Winter 2024 Bulletin

Forging the Climate Coalition Our Nation Needs

Carson Bullock
Commission on Accelerating Climate Action
Chalk icons on a blueprint background representing various methods to counter the effects of climate change, such as wind turbines, meteorological imaging, and telecommunications towers.
Illustrations by (background), (hands), (flower), Lisna (hurricane), Dalton (cow), Kryshtal (wind turbine), Tverdokhlibov (power lines), and (lungs)

By Carson Bullock, Program Associate for Science, Engineering, and Technology

On October 24, 2023, the Academy released Forging Climate Solutions: How to Accelerate Action Across America, the final report of the Commission on Accelerating Climate Action. Prompted by a statement by the Academy’s Board in 2021, the report addresses the need for a climate strategy that breaks through the divisions that characterize politics in the nation today.

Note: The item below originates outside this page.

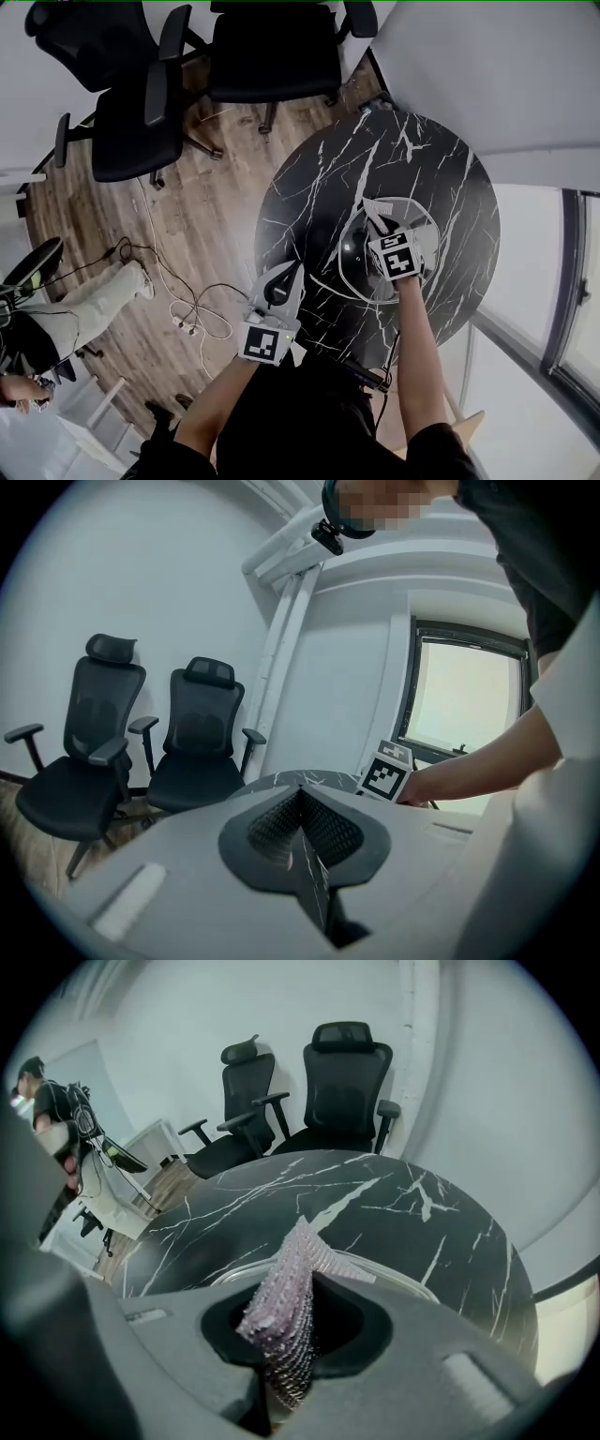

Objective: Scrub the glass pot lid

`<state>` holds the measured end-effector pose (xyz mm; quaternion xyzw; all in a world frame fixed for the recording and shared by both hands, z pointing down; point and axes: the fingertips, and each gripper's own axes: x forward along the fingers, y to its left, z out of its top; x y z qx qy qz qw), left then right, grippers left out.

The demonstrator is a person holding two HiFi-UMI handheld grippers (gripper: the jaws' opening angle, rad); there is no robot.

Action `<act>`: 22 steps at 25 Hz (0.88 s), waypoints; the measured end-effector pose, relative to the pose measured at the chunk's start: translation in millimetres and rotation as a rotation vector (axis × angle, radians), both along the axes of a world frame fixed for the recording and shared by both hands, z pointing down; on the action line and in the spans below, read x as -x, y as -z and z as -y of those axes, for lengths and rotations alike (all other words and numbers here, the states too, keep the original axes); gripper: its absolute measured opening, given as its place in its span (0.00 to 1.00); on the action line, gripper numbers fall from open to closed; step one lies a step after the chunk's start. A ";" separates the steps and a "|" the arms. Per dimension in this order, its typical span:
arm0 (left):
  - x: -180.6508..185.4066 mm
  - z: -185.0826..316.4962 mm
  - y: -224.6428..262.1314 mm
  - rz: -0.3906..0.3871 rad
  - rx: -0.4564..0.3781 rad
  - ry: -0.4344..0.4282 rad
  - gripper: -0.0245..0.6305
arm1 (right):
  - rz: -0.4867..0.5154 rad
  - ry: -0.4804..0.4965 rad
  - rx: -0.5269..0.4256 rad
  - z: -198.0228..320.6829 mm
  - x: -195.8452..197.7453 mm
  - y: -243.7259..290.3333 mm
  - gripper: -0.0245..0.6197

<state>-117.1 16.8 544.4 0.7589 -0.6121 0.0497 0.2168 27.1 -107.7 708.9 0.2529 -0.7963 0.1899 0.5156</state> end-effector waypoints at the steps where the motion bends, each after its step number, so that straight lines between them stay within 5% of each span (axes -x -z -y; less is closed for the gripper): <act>1: 1.8 -0.9 -0.1 0.000 -0.001 0.000 0.04 | -0.003 0.008 0.002 -3.4 2.7 -0.5 0.15; 13: 15.8 -10.6 4.3 -0.010 -0.014 0.011 0.04 | -0.097 0.182 -0.034 -58.2 27.3 -4.2 0.15; 22: 21.2 -21.8 8.0 -0.014 -0.016 0.007 0.04 | -0.075 0.184 0.003 -89.2 41.7 -5.0 0.15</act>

The launch of Forging Climate Solutions included several events that highlighted the report’s key messages: a dinner for Academy members, a meeting with environmental nongovernmental organizations, and briefings with the federal government. Commission members spoke with representatives from the National Resources Defense Council, World Wildlife Fund, National Audubon Society, the U.S. Environmental Protection Agency, and the White House Office of Science and Technology Policy. Commissioners also met with several congressional offices, from both major parties and both chambers.

To celebrate the release of Forging Climate Solutions, Laura Helmuth (Scientific American) moderated a panel discussion with the Commission’s cochairs: Mustafa Santiago Ali (National Wildlife Federation; Revitalization Strategies), Christopher Field (Stanford Woods Institute), David G. Victor (University of California, San Diego), and Patricia Vincent-Collawn (PNM Resources). Helmuth introduced the report as “hopeful, clear, urgent, actionable, and inclusive” and engaged the cochairs in a discussion about the report’s guiding principles and recommendations.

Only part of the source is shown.